*** PROVIDED DATA Section Begins ***

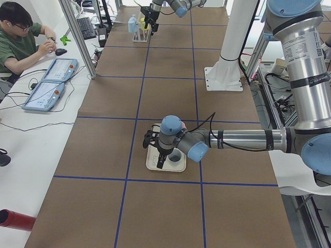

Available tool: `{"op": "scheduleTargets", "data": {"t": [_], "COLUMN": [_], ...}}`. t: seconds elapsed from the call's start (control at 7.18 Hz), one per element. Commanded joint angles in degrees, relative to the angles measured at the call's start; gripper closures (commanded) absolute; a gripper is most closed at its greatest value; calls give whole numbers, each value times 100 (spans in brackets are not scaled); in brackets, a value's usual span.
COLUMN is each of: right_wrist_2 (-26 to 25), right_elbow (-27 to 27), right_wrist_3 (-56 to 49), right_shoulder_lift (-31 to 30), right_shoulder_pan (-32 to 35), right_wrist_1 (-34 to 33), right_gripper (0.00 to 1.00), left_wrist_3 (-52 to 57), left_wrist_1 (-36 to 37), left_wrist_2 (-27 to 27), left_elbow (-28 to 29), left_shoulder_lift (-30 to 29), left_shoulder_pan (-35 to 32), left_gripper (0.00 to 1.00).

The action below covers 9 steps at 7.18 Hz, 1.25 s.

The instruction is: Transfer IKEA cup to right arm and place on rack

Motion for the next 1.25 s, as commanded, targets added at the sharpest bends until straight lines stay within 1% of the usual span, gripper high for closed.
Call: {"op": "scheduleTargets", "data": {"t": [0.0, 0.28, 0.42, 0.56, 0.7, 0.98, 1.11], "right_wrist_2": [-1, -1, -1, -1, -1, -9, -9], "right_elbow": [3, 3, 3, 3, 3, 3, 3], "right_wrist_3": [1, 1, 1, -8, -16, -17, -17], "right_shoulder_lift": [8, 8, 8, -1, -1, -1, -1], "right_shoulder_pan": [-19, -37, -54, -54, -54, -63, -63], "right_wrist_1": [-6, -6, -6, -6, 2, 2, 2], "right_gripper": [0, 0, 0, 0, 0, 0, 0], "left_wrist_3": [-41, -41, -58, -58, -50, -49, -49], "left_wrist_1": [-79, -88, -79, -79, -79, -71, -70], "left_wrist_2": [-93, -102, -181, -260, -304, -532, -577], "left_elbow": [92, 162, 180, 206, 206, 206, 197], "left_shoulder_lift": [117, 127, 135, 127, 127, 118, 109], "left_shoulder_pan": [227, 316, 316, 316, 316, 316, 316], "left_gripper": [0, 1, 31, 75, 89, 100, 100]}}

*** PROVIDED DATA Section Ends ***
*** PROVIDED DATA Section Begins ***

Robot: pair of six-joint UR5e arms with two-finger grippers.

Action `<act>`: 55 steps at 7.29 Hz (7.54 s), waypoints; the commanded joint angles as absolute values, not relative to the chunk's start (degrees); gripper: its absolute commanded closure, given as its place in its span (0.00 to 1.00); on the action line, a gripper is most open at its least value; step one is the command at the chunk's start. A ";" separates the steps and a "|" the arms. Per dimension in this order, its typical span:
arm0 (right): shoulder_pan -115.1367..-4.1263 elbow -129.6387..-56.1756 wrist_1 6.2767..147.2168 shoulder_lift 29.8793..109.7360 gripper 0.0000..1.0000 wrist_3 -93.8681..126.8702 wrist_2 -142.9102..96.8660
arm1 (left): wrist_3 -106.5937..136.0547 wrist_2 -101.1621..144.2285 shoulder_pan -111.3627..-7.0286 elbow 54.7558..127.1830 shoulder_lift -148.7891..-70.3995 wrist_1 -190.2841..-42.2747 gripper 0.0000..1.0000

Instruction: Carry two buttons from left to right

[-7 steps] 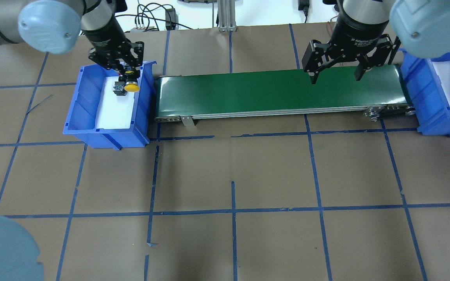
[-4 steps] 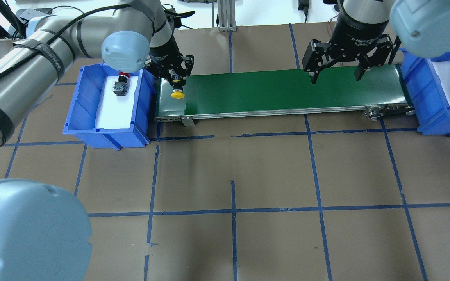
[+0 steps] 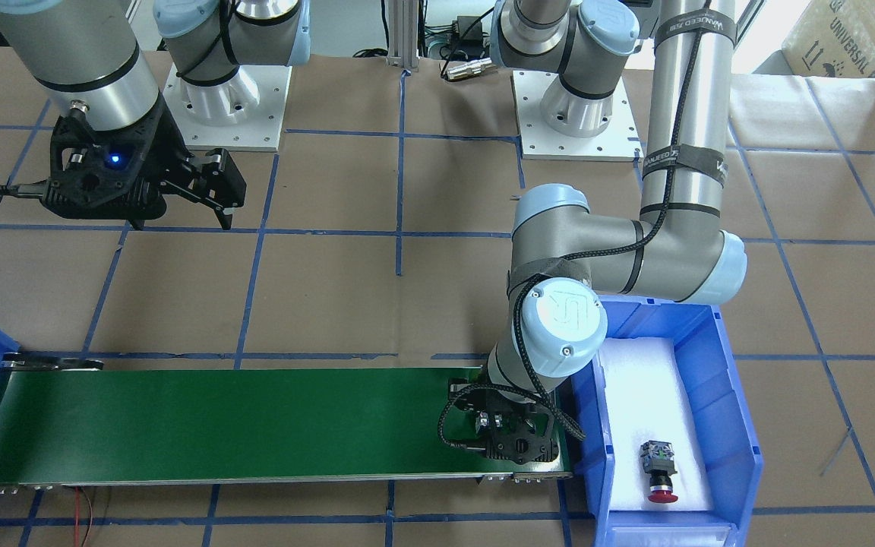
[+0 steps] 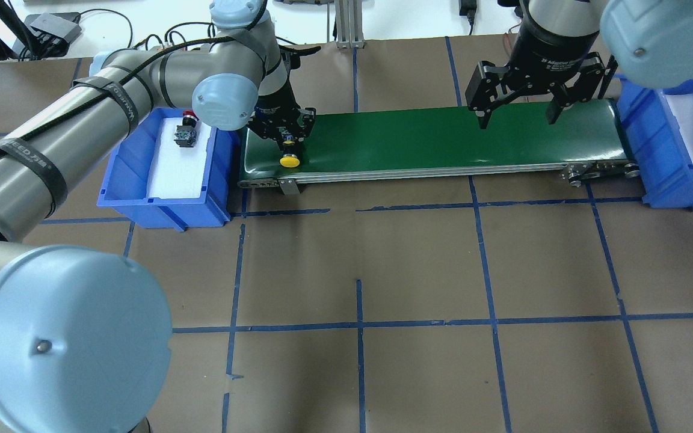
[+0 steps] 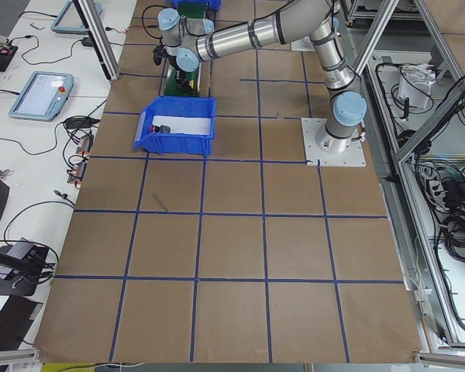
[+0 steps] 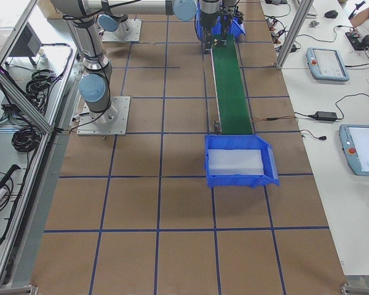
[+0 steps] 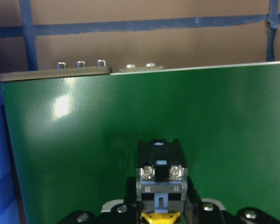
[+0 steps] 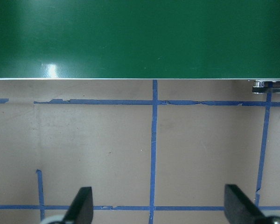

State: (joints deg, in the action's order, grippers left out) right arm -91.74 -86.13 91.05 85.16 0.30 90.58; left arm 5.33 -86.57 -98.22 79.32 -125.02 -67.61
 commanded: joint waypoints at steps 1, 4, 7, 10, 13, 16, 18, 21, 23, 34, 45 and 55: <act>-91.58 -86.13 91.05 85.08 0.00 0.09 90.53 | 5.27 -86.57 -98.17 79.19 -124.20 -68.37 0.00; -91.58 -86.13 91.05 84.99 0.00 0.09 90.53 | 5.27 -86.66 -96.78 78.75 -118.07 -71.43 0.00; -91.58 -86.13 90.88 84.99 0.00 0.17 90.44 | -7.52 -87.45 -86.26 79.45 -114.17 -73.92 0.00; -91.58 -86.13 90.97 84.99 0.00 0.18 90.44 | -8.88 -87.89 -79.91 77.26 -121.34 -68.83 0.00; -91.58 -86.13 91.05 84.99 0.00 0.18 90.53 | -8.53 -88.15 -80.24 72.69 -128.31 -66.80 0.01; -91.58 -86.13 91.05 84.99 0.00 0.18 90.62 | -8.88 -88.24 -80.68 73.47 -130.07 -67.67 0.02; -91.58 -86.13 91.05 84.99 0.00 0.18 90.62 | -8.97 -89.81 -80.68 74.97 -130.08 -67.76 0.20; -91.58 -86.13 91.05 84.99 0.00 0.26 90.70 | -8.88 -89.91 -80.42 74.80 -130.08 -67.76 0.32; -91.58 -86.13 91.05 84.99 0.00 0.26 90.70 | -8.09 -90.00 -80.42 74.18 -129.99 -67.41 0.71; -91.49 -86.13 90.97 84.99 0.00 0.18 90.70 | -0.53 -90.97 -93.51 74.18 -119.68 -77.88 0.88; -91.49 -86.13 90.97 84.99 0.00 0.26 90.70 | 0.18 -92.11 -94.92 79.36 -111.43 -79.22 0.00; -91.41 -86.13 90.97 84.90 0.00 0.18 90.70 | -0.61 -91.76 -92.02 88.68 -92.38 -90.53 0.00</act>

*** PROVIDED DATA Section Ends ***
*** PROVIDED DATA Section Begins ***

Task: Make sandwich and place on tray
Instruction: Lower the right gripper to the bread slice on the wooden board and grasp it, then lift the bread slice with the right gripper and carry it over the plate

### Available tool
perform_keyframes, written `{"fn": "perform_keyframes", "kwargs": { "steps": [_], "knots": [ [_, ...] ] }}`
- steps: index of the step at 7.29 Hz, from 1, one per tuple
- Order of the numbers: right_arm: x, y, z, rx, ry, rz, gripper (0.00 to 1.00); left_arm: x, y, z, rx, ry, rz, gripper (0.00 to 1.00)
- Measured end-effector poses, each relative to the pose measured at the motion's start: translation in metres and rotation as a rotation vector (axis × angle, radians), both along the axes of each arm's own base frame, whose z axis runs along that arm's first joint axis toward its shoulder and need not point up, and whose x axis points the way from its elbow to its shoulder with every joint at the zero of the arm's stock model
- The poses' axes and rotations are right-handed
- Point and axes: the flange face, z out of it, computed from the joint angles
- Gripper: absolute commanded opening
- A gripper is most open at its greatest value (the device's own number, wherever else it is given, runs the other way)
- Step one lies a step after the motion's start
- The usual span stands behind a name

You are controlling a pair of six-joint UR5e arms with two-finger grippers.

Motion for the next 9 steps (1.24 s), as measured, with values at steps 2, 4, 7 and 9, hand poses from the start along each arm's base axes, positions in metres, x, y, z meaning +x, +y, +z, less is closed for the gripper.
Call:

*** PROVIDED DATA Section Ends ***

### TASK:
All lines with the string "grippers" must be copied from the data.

### REPLY TO THE TASK:
Robot: pair of six-joint UR5e arms with two-finger grippers.
State: (joints deg, in the action's order, grippers left out) right arm -91.74 -86.13 91.05 85.16 0.30 90.58; left arm 5.33 -86.57 -98.22 79.32 -125.02 -67.61
You are controlling a pair of six-joint UR5e arms with two-finger grippers.

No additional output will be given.